ServeHandle: Calling Deployments from Python

Ray Serve enables you to query models both from HTTP and Python. This feature enables seamless model composition. You can get a ServeHandle corresponding to deployment, similar how you can reach a deployment through HTTP via a specific route. When you issue a request to a deployment through ServeHandle, the request is load balanced across available replicas in the same way an HTTP request is.

To call a Ray Serve deployment from python, use {mod}Deployment.get_handle <ray.serve.api.Deployment> to get a handle to the deployment, then use {mod}handle.remote <ray.serve.handle.RayServeHandle.remote> to send requests to that deployment. These requests can pass ordinary args and kwargs that are passed directly to the method. This returns a Ray ObjectRef whose result can be waited for or retrieved using ray.wait or ray.get.

@serve.deployment
class Deployment:
    def method1(self, arg):
        return f"Method1: {arg}"

    def __call__(self, arg):
        return f"__call__: {arg}"

Deployment.deploy()

handle = Deployment.get_handle()
ray.get(handle.remote("hi")) # Defaults to calling the __call__ method.
ray.get(handle.method1.remote("hi")) # Call a different method.

If you want to use the same deployment to serve both HTTP and ServeHandle traffic, the recommended best practice is to define an internal method that the HTTP handling logic will call:

@serve.deployment(route_prefix="/api")
class Deployment:
    def say_hello(self, name: str):
        return f"Hello {name}!"

    def __call__(self, request):
        return self.say_hello(request.query_params["name"])

Deployment.deploy()

Now we can invoke the same logic from both HTTP or Python:

print(requests.get("http://localhost:8000/api?name=Alice"))
# Hello Alice!

handle = Deployment.get_handle()
print(ray.get(handle.say_hello.remote("Alice")))
# Hello Alice!

(serve-sync-async-handles)=

Sync and Async Handles

Ray Serve offers two types of ServeHandle. You can use the Deployment.get_handle(..., sync=True|False) flag to toggle between them.

  • When you set sync=True (the default), a synchronous handle is returned. Calling handle.remote() should return a Ray ObjectRef.
  • When you set sync=False, an asyncio based handle is returned. You need to Call it with await handle.remote() to return a Ray ObjectRef. To use await, you have to run Deployment.get_handle and handle.remote in Python asyncio event loop.
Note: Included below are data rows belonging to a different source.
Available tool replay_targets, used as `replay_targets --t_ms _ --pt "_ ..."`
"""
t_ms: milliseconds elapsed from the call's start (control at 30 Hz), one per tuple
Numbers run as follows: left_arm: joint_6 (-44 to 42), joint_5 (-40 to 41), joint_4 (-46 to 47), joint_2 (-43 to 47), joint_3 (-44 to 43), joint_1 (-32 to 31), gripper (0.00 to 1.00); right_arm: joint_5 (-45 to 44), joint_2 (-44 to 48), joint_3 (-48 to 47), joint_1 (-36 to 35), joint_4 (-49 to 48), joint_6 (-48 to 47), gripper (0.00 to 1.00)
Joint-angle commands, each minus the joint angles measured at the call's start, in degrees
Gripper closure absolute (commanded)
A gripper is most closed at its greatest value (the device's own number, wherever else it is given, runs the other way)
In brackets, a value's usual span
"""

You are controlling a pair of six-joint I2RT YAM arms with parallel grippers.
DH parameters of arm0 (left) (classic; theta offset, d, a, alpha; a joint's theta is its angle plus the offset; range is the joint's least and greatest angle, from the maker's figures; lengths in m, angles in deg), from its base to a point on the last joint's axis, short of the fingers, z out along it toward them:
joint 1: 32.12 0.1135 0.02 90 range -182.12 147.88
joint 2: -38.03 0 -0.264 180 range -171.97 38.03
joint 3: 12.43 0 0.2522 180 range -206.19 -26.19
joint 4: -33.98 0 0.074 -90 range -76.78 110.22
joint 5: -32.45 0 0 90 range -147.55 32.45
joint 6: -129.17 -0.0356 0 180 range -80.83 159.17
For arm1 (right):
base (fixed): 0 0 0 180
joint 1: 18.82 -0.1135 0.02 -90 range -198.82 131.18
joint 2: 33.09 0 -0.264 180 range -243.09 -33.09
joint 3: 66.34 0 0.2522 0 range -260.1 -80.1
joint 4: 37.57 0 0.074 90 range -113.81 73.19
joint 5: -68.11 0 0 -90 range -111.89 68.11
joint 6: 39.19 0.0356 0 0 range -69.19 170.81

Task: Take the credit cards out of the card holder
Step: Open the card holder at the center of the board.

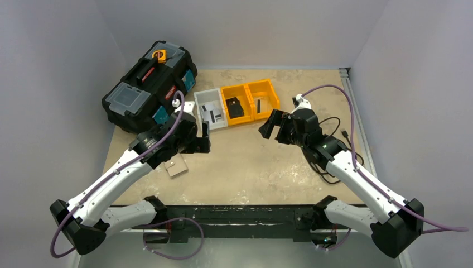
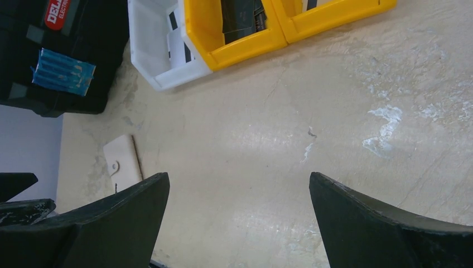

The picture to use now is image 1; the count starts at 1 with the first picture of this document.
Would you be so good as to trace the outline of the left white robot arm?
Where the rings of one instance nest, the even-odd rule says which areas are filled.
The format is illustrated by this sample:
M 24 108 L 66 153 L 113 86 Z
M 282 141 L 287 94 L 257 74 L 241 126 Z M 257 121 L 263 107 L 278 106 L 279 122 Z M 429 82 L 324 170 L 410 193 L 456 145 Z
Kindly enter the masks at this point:
M 86 255 L 106 238 L 133 227 L 171 227 L 167 207 L 156 197 L 145 197 L 125 207 L 112 204 L 137 180 L 177 154 L 210 152 L 209 123 L 202 121 L 197 136 L 196 118 L 181 107 L 164 125 L 137 135 L 119 160 L 90 187 L 68 201 L 56 200 L 50 212 L 57 223 L 50 254 L 61 258 L 76 251 Z

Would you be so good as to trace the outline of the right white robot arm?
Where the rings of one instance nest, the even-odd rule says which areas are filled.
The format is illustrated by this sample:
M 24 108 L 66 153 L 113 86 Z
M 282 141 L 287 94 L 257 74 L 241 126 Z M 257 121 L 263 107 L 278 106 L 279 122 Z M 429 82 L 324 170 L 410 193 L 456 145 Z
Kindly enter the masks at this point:
M 291 113 L 274 109 L 259 133 L 268 139 L 277 126 L 277 142 L 299 147 L 310 166 L 338 178 L 368 208 L 329 198 L 322 206 L 326 220 L 365 234 L 386 256 L 398 257 L 422 234 L 423 223 L 416 215 L 424 215 L 424 205 L 390 190 L 358 163 L 341 140 L 324 134 L 309 101 L 298 95 L 293 102 Z
The async handle has performance advantage because it uses asyncio directly; as compared to the sync handle, which talks to an asyncio event loop in a thread. To learn more about the reasoning behind these, checkout our architecture documentation.

Integrating with existing web servers

Ray Serve comes with its own HTTP server out of the box, but if you have an existing web application, you can still plug in Ray Serve to scale up your compute using the ServeHandle. For a tutorial with sample code, see {ref}serve-web-server-integration-tutorial.